A resposta para esta escolha insólita envolve a toma regular de ivermectina na fase de prevenção e no tratamento dos primeiros sintomas respiratórios. A revelação deste caso mediático é feita pelo jornal SOL, que refere que João Almeida Lopes assumiu perante o seu círculo próximo ter dúvidas profundas sobre a segurança e a eficácia das injeções desenvolvidas num prazo extraordinariamente curto.
Indica a mesma fonte que o responsável máximo do setor desconfiou da ausência da habitual bateria de testes clínicos exigida em condições normais de aprovação. Contactado muito recentemente para prestar esclarecimentos sobre a sua decisão pessoal, o visado declinou fazer qualquer tipo de comentário público sobre o assunto.
A alternativa prescrita e o prémio mundial
A substância escolhida para substituir a inoculação tradicional consiste num antiparasitário reconhecido mundialmente e com décadas de provas dadas no terreno. A descoberta original desta molécula durante a década de setenta valeu o prémio nobel de medicina em 2015.
O composto continua a constar na lista restrita dos cem medicamentos essenciais elaborada pelas autoridades globais ligadas à saúde. Explica a referida fonte que o líder em causa não foi o único alto responsável a rejeitar a tecnologia introduzida subitamente no mercado internacional.
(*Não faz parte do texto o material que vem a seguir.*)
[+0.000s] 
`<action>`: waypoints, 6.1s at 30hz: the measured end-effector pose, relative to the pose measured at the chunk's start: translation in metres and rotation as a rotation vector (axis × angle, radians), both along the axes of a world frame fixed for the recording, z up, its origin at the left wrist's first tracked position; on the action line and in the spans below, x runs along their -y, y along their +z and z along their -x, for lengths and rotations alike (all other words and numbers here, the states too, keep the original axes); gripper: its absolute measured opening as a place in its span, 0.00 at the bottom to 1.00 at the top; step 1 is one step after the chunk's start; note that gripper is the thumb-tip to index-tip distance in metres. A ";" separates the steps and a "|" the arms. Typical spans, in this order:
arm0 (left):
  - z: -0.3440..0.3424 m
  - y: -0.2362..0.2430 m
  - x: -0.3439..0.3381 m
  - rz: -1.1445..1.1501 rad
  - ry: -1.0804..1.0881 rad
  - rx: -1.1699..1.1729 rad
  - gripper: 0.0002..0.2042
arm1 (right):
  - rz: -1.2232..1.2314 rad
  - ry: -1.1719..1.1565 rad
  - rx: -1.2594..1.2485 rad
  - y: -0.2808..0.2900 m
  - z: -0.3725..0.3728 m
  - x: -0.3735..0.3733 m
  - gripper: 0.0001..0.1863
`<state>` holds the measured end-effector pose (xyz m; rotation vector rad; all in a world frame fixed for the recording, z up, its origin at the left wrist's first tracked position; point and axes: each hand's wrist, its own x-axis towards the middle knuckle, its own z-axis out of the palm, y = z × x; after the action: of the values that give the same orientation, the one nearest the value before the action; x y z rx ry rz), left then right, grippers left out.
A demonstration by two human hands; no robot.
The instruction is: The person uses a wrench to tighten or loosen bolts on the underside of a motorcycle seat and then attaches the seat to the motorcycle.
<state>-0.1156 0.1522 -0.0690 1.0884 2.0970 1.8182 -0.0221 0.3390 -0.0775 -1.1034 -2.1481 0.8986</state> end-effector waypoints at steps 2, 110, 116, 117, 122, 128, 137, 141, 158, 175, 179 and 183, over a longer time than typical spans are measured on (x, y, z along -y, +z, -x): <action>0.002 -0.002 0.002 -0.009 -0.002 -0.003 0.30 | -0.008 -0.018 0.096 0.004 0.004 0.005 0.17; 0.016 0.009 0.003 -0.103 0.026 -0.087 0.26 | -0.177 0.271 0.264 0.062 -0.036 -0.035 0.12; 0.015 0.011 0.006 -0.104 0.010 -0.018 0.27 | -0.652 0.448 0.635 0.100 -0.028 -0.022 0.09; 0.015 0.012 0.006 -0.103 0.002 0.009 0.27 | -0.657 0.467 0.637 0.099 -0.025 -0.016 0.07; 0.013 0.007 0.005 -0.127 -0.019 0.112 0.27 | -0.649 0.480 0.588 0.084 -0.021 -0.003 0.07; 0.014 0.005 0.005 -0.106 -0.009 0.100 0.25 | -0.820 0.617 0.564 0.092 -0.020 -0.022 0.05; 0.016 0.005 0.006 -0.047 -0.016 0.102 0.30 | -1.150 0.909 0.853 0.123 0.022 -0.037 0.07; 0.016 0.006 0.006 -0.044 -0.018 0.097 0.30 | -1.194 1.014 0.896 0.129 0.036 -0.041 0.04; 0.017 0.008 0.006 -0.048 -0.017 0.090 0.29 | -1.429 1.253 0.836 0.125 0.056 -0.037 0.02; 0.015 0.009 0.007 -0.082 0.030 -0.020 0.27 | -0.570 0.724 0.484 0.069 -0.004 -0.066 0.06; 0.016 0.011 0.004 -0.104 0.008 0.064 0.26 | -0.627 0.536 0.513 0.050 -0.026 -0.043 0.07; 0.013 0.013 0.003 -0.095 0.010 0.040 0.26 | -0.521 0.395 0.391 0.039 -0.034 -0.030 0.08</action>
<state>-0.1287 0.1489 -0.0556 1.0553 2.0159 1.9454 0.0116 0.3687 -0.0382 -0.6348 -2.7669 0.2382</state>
O sucesso da substância em lares portugueses
O uso profilático desta molécula em território nacional ganhou relevância através da intervenção de um médico de família num lar de idosos situado na zona de Alqueidão da Serra. O clínico administrou o composto a um grupo de trinta e três doentes com múltiplas patologias associadas e todos reverteram os sintomas em apenas vinte e quatro horas.
A recuperação total ocorreu no espaço de dois dias sem qualquer necessidade de transferir os utentes fragilizados para o internamento hospitalar público. O único caso grave registado nessa instituição de acolhimento envolveu precisamente uma funcionária que recusou tomar o antiparasitário fornecido pela direção clínica.
A segurança comprovada e o histórico médico
A vantagem central desta molécula face a outras opções experimentais reside no seu extenso e imaculado perfil de segurança laboratorial. O composto já foi administrado a biliões de seres humanos ao longo de mais de quatro décadas sem apresentar registo de efeitos secundários penalizadores.
As autoridades estatais autorizam inclusive a sua utilização pediátrica corrente para o expurgo de parasitas intestinais e para o tratamento de patologias da pele. Em Portugal, a aquisição deste princípio ativo faz-se através de manipulação direta nas próprias farmácias comunitárias mediante a apresentação de uma receita médica.
Os alertas dos profissionais de saúde
A recusa da inoculação abrangeu igualmente dezenas de clínicos portugueses que preferiram confiar no arsenal terapêutico clássico para combater a doença respiratória. Vários profissionais com conhecimentos científicos muito avançados rejeitaram os novos produtos biológicos devido aos riscos teóricos associados à tecnologia celular empregue.
Explica ainda o SOL que existem grupos restritos de comunicação na internet onde dezenas de clínicos debatem as consequências destas campanhas profiláticas. Estes profissionais de saúde encaram o surgimento de patologias oncológicas de evolução rápida e as mortes súbitas em desportistas como potenciais reações adversas aos compostos desenvolvidos.